“Father,” cried Louis, “you wrong him. My sins and transgressions are my own. Mountain high as they are, they shall not crush another. Mine is the sorrow and guilt, and mine be the penalty. I do not extenuate my own offences, but I will not criminate others. I beseech you, sir, to recall what you have just uttered, for how can I close those doors upon a friend, which have so lately been opened for him with ungrudging hospitality?”
Mittie’s countenance lighted up with an indescribable expression. She caught her brother’s hand, and pressing it in both hers, exclaimed—
“Nobly said, Louis. He who can hear an absent friend defamed, without defending him, is worthy of everlasting scorn.”
But Helen, terrified at the outburst of her father’s anger, and overwhelmed with grief for her brother’s humiliation, bowed her head and wept in silence.
Mr. Gleason turned his eyes, where the lightning still gleamed, from Louis to Mittie, as if trying to read her inscrutable countenance.
“Tell me, Mittie,” he cried, “the whole length and breadth of the interest you have in this young man. I have suffered you to elude this subject too long. I have borne with your proud and sullen reserve too long. I have been weak and irresolute in times past, but thoroughly aroused to a sense of my authority and responsibility as a father, as well as my duty as a man, I command you to tell me all that has passed between you and Bryant Clinton. Has he proffered you marriage? Has he exchanged with you the vows of betrothal? Have you gone so far without my knowledge or approval?”

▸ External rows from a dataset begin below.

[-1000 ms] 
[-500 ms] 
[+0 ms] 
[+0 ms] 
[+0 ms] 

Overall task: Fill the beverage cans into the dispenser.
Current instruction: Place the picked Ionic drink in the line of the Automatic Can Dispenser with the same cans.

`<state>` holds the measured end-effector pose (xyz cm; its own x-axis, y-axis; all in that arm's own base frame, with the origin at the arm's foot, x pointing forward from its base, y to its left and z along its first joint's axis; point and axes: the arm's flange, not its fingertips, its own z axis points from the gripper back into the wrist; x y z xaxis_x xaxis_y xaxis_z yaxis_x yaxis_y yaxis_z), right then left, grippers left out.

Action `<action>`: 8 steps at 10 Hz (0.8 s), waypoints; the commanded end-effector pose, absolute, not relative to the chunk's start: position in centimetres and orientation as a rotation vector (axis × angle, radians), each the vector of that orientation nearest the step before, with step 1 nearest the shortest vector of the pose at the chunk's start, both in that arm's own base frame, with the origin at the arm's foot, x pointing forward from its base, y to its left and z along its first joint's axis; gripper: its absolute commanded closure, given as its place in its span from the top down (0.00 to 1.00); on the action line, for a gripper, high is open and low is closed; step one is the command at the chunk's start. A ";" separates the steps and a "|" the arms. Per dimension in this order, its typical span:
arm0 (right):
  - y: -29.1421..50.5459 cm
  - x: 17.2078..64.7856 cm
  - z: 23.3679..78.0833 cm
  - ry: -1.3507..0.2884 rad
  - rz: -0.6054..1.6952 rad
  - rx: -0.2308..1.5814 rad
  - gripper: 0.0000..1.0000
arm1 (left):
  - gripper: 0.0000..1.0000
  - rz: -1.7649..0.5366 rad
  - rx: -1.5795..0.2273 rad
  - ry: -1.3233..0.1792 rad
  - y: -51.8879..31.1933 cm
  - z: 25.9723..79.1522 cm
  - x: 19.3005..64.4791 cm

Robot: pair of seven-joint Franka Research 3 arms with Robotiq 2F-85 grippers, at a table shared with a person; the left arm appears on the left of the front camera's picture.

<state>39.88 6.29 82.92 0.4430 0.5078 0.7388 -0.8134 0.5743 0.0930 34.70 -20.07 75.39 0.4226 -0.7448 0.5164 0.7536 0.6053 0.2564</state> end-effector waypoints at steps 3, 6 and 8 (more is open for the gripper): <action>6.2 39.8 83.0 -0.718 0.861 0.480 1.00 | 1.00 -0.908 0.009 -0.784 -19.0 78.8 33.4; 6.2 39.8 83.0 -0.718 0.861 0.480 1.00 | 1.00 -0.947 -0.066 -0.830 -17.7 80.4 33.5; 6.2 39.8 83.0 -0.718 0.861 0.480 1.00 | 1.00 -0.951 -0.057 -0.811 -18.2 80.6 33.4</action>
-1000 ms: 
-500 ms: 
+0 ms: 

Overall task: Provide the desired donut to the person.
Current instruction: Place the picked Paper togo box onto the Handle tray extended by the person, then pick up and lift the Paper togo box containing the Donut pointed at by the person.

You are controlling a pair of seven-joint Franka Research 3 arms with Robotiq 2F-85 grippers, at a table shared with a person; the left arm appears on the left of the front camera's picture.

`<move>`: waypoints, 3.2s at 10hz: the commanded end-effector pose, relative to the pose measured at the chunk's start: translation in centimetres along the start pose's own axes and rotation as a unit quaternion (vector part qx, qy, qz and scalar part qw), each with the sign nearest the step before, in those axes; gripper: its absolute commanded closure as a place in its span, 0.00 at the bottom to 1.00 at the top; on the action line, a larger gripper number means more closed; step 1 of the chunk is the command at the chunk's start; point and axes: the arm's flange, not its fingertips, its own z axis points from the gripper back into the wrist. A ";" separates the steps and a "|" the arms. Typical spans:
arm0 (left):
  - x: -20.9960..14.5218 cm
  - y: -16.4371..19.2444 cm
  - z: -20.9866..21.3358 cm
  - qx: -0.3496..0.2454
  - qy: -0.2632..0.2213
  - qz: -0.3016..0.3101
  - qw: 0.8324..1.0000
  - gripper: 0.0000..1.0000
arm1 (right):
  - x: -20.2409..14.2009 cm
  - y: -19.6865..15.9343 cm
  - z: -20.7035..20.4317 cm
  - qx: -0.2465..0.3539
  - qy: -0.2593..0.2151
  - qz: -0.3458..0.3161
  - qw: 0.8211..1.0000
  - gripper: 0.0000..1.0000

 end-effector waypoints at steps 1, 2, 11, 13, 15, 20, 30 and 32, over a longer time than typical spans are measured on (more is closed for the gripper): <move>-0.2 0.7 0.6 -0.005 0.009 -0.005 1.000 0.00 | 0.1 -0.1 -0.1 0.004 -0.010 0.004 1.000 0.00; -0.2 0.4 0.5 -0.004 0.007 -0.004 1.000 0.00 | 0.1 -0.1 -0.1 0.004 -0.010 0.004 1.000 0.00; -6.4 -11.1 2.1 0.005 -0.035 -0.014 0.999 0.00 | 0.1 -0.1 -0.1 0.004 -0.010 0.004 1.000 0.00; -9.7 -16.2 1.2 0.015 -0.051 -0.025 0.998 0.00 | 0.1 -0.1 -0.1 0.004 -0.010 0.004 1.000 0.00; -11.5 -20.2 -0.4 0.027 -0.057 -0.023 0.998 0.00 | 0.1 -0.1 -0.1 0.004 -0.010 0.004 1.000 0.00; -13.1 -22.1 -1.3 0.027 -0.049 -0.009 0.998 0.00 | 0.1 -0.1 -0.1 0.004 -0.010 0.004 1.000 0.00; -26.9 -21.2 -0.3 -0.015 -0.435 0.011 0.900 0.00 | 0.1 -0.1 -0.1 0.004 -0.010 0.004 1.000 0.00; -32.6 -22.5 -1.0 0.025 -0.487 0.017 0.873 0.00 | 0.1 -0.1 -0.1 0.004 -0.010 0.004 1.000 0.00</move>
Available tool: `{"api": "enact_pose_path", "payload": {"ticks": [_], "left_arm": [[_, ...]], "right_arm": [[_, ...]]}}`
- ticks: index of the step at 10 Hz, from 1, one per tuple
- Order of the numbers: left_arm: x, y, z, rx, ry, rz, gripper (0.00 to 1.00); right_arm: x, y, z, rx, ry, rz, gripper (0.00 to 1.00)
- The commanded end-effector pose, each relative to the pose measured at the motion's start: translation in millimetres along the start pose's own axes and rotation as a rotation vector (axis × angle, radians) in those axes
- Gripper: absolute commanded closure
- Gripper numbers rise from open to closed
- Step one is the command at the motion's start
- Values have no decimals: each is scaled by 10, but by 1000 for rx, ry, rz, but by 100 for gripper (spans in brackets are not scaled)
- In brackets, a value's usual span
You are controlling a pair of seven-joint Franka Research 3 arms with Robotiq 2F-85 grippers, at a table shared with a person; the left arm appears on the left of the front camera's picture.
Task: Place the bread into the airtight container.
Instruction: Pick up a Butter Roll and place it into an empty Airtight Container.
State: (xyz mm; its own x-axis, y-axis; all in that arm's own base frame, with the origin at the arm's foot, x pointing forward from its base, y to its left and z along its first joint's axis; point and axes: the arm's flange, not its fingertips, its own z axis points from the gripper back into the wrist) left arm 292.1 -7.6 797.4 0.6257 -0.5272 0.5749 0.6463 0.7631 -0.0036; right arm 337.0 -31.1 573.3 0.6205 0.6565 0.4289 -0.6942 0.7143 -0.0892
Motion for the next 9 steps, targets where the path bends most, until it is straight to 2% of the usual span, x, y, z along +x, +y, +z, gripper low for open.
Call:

“I cannot answer such questions, sir,” she haughtily replied, the hot blood rushing into her face and filling her forehead veins with purple. “You have no right to ask them in this presence. There are some subjects too sacred for investigation, and this is one. There are limits even to a father’s authority, and I protest against its encroachments.”
Those who are slow to arouse to anger are slow to be appeased. The flame that is long in kindling generally burns with long enduring heat. Mr. Gleason had borne, with unexampled patience, Mittie’s strange and wayward temper. For the sake of family peace he had sacrificed his own self-respect, which required deference and obedience in a child. But having once broken the spell which had chained his tongue, and meeting a resisting will, his own grew stronger and more determined.
“Do you dare thus to reply to me, your father?” cried he; “you will find there are limits to a father’s indulgence, too. Trifle not with my anger, but give me the answer I require.”
“Never, sir, never,” cried she, with a mien as undaunted as Charlotte Corday’s, that “angel of assassination,” when arraigned before the tribunal of justice.